We were ready to test ourselves in the first tropical depression to pass. So then Michael Jackson, the King of Pop, died. He was the crossover artist of my childhood, that little imp five years younger than me who wowed the world with his musical prowess.
Because of news of the British Final Tour, there had been some discussion about Jacko with my friend, handyman, and beading consultant. Even in a country where paleness of color is fostered with umbrellas, covering babies until they look smothered, Michael Jackson's obsession with cirurgia plastico was seen as leading to his doom.
My purchases last week in Cancun included broccoli and white cheddar cheese. The idea was to stow the cheese for hurricanes and steam and freeze the broccoli, after using some in salads. Instead, we made broccoli relleno, wedges of cheese stuffed among the branches of the broccoli, dipped in eggwash and flour, and friend like a chile relleno. Topped with canned turkey gravy with added mushrooms. On the side, a pancake of more grated cheese mixed with the flour and eggwash and fried. Red salsa, Melinda, as an accent.

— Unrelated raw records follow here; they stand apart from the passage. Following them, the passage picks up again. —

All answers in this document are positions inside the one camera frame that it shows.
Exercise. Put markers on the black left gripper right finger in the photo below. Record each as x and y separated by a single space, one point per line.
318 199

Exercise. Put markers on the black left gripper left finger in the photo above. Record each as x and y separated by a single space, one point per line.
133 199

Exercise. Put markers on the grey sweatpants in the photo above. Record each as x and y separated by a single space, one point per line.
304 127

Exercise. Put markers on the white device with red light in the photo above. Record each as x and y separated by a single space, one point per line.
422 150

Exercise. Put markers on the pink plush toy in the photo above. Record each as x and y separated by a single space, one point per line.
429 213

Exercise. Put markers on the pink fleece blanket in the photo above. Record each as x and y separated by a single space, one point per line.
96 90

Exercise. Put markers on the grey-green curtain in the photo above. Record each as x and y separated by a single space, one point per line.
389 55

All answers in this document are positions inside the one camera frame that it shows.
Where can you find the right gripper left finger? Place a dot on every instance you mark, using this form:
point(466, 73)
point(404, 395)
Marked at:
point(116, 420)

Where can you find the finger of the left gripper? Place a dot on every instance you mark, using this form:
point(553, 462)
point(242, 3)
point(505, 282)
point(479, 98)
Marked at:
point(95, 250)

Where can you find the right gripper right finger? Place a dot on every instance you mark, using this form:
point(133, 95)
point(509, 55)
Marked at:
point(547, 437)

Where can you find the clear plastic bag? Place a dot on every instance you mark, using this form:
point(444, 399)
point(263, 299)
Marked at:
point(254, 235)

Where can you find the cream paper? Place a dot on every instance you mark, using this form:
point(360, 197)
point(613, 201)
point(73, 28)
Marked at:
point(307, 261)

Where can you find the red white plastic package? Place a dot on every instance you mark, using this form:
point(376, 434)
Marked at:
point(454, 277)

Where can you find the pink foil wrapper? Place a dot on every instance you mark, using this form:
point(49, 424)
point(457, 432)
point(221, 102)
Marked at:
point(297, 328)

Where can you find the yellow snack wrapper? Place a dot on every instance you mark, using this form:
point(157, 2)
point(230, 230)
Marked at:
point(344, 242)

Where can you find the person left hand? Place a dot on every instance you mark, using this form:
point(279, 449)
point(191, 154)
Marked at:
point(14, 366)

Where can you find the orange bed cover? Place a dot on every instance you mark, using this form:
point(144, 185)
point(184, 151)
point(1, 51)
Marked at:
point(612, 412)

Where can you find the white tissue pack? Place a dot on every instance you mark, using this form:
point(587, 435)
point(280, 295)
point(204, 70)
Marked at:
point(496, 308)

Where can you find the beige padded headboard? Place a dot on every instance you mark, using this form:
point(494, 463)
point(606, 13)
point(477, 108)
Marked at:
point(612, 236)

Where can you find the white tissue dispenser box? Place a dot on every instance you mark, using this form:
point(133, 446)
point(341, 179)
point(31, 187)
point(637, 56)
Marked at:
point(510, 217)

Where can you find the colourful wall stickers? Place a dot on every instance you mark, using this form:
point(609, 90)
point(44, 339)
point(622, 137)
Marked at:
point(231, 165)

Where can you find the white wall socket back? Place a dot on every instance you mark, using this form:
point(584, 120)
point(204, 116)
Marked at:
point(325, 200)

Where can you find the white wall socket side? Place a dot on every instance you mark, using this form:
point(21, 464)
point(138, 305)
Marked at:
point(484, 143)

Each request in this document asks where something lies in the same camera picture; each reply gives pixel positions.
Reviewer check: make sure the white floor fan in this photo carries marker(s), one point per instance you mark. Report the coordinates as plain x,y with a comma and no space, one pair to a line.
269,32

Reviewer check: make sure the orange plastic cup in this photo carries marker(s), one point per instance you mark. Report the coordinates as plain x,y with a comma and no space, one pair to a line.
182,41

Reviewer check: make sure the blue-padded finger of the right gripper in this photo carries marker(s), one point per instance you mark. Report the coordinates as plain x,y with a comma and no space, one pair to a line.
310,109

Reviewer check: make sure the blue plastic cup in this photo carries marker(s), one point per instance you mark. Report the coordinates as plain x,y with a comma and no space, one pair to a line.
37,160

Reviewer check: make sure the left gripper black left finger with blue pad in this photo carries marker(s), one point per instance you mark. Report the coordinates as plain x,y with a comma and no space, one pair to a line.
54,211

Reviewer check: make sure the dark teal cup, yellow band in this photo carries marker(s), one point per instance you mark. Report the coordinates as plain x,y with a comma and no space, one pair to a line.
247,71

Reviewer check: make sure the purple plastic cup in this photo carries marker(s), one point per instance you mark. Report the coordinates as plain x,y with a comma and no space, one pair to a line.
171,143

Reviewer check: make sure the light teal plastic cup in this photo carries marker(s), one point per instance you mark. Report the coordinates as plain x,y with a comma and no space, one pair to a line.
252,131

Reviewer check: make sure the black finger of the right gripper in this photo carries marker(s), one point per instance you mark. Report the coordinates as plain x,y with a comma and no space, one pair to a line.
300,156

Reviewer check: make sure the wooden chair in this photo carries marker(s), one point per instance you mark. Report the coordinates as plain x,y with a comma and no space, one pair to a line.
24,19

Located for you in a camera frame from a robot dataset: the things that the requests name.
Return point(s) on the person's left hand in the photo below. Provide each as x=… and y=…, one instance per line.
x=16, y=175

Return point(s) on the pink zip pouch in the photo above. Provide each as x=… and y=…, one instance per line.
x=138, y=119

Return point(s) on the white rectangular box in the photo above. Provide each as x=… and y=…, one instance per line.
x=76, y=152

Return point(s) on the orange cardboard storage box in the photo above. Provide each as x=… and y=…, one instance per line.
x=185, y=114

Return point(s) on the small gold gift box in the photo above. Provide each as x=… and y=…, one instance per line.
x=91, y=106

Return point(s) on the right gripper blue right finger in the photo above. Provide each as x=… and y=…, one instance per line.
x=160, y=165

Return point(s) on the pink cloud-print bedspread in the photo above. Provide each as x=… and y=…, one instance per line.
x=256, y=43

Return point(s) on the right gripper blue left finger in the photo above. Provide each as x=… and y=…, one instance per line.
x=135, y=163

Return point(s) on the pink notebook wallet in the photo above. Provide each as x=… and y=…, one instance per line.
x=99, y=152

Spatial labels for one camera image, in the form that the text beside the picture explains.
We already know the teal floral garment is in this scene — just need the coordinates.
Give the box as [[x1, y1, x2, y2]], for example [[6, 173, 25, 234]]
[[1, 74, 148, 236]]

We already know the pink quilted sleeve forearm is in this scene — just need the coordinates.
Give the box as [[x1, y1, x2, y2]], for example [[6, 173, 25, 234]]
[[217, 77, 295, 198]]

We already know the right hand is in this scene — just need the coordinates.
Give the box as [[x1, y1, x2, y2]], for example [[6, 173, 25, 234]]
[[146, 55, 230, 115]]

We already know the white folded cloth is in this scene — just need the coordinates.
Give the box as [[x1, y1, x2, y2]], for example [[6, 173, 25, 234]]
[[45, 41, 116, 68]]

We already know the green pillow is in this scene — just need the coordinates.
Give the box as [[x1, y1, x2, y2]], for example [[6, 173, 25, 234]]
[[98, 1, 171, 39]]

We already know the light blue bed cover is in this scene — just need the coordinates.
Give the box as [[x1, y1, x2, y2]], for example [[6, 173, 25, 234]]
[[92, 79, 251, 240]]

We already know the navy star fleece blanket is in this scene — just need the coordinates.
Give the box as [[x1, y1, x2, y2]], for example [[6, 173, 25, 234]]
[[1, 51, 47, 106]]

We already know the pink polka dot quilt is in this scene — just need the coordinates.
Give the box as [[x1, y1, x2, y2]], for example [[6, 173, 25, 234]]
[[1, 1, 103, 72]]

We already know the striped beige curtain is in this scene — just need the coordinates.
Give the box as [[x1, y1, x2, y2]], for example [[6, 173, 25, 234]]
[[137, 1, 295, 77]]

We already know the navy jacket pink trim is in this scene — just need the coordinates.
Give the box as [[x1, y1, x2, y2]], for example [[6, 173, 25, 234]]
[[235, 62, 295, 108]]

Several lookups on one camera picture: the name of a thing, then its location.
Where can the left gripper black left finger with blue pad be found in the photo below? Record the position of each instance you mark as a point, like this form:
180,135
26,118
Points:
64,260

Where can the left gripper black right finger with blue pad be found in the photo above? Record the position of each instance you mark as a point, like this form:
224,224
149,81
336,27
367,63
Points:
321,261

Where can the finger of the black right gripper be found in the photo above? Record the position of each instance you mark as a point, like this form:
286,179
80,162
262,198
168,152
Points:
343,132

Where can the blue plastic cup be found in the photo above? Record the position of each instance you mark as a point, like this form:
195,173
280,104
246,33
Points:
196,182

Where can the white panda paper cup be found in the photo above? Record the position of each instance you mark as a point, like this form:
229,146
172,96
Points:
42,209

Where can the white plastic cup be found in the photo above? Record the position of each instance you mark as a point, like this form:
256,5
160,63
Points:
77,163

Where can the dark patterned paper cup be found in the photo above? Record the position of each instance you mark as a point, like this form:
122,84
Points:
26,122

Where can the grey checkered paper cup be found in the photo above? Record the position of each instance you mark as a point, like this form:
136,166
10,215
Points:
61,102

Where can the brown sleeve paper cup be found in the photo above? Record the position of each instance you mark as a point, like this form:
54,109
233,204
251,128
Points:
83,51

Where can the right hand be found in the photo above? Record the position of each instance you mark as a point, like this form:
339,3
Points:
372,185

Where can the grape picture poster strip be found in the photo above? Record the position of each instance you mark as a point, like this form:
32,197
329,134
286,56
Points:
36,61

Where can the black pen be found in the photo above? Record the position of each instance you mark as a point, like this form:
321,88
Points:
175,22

"Maybe it started with pain after the facial surgeries." Instantly King of Rock to King of Pop comparisons were made. No one really bought the vitaglio story. Ah ah. At the end of a weekend of reports, the reaction in the autopsy suite to all the scarring that could be seen without makeup.
But no, Deepak Chopra said it went further. Seeking and seeking. Oblivion it seemed. But somehow, it seems from preliminary reports, he left a healthy looking corpse.
During this tragic passing, I was still feeling ill and eating for two, or three. The doctor laughed about it last week. It's synthetic cortizone, a lot of the dreaded side effects are gone: The mood swings, temper, rounding of the face, water retention. They haven't dinged the appetite. Dr Yupit says any weight gain will go quickly.
So as CBS and CNN en Espanol dissected Michael Jackson's death, I was under the influence of weather and not doing much of consequence, except for eating like the King of Rock might have in a tropical depression.